Very powerful data analysis environment – org mode with ob-ipython

Table of Contents

Introduction

Emacs org-mode with ob-ipython is the most powerful data analysis environment I ever used. I find it much more powerful than other tools I used, including jupyter and beaker web notebooks or just writing python in PyCharm.

Emacs org mode with ob-ipython is like jupyter or beaker notebook, but in Emacs instead of browser and with many more features.

Word “Emacs” may be scary. There are pre-packaged and pre-configured emacs distribution that have much smaller learning curve, my favorite being Spacemacs (I am in progress of rebasing my config with it). You can just use 1% of capabilities of Emacs (probably majority of Emacs users do not approach 10% of Emacs capabilities) and still benefit from it.
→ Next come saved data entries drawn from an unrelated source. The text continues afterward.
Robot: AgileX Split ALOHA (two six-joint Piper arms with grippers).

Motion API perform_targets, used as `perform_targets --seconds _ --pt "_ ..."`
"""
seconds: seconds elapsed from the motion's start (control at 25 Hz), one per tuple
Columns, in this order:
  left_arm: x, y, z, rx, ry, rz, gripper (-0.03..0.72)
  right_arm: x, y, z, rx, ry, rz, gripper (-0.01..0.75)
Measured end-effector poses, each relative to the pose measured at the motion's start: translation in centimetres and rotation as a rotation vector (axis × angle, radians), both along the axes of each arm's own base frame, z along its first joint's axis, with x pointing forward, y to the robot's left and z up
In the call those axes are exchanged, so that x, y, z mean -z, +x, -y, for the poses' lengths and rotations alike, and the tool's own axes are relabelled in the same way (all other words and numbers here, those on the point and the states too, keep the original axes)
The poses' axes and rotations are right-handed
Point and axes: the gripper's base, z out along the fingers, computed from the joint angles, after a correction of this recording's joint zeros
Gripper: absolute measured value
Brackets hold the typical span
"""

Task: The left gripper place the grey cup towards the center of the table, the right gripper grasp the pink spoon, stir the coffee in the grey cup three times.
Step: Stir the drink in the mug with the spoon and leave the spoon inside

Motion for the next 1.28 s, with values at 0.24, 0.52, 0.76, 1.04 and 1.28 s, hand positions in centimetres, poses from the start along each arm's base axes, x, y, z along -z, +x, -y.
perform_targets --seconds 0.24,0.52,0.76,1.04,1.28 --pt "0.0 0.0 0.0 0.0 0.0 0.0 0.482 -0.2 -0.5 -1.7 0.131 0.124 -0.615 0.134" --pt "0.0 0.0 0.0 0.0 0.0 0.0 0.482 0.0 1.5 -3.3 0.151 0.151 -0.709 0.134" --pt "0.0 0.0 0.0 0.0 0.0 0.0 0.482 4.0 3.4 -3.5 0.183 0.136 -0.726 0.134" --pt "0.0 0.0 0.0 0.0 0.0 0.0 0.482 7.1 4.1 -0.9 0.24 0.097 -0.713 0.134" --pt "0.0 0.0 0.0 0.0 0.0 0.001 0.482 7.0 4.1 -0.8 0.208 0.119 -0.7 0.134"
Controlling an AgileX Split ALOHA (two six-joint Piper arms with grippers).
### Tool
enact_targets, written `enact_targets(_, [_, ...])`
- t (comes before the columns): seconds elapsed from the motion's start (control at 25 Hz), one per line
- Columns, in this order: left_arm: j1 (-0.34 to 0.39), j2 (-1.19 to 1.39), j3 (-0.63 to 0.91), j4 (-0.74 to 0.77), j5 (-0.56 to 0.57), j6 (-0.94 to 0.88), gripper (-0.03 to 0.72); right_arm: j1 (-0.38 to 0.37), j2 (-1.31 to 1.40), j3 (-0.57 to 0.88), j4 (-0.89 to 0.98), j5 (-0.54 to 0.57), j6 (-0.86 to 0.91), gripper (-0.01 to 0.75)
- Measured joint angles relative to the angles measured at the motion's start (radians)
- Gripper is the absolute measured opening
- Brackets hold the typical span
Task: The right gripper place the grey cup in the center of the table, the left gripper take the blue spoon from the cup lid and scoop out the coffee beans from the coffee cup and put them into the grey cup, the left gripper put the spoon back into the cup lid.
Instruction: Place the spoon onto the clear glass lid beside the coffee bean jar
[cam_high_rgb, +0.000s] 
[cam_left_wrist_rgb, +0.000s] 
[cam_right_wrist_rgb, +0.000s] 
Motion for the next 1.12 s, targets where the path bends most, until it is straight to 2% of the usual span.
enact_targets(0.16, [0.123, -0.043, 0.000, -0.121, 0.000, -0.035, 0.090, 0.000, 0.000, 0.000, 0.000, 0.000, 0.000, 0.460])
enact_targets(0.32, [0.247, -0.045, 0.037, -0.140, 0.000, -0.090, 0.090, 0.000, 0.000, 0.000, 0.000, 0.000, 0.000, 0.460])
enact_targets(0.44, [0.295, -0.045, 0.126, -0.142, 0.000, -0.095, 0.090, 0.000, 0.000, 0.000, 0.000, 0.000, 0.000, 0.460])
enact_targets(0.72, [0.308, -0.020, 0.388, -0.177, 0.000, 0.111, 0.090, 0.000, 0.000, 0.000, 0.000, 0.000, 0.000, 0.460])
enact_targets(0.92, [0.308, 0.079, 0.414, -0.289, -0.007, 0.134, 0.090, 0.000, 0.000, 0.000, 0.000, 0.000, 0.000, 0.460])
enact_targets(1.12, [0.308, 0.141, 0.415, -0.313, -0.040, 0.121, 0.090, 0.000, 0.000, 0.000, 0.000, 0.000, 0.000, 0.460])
If you are going to bring up the common quote of “emacs is fine operating system, but it lacks decent text editor” – Emacs now have decent text editor by using the vim emulation evil-mode. It’s the best vim emulation in existence and even many packages from vim are ported. Spacemacs is a nice emacs distribution that bundles evil mode.

I will try to introduce and describe org mode with ob-ipython it for users who never used Emacs before.

Since this blog post have been written in org mode, linear reading experience in exported format is less optimal experience than reading the org mode file directly in org mode.

Features (aka “What’s that powerful about it”)

Embed code blocks in any language

You can embed embeded source code and evaluate it with C-c C-c. Results of evaluation of your source code are appended after the source code block. Result can be text (including org table) or image (charts).

What’s more You can have separate org file and ipython console open side by side. With ipython, reading python docstrings and code completion works well. See my screenshot.

Since ob-ipython uses jupyter, you can get the same environment for anything that have jupyter kernel, including matlab, Scala, Spark or R and many more.

Results can be exported to many formats, like latex (demo) or this post.

This blog post is just an export of org mode file via org2blog. All code examples have been written in org mode using workflow described in this post.

Exporting works to formats like html, latex (native and beamer), markdown, jira, odt (than can be imported to google docs and word), wiki formats and many more.

Syntax highlighting can be preserved for some exports, like html or latex.

You can just learn one way to edit documents and presentations than can be exported to majority of formats on earth.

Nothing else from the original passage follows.